Problem -
Return the lines below exactly as they appear, please, starting with the first and ending with the one that contains "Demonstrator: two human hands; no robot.".

★ ★ ★

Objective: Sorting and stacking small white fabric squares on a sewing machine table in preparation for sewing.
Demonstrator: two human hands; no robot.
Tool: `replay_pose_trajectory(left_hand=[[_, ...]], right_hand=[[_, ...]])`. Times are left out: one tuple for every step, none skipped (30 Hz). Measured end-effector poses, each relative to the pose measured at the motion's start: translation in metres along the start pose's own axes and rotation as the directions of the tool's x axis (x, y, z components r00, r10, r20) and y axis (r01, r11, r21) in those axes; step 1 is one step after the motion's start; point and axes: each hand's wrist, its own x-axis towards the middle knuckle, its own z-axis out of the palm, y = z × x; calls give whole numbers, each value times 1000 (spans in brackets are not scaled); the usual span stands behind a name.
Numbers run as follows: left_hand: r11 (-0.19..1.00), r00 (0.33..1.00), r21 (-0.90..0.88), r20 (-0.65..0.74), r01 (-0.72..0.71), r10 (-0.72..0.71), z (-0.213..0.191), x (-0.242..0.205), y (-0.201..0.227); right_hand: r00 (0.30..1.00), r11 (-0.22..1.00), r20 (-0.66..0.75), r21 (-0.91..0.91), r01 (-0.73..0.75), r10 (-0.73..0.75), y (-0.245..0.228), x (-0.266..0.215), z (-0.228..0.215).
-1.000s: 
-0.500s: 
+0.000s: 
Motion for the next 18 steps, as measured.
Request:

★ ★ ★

Task response -
Objective: Sorting and stacking small white fabric squares on a sewing machine table in preparation for sewing.
Demonstrator: two human hands; no robot.

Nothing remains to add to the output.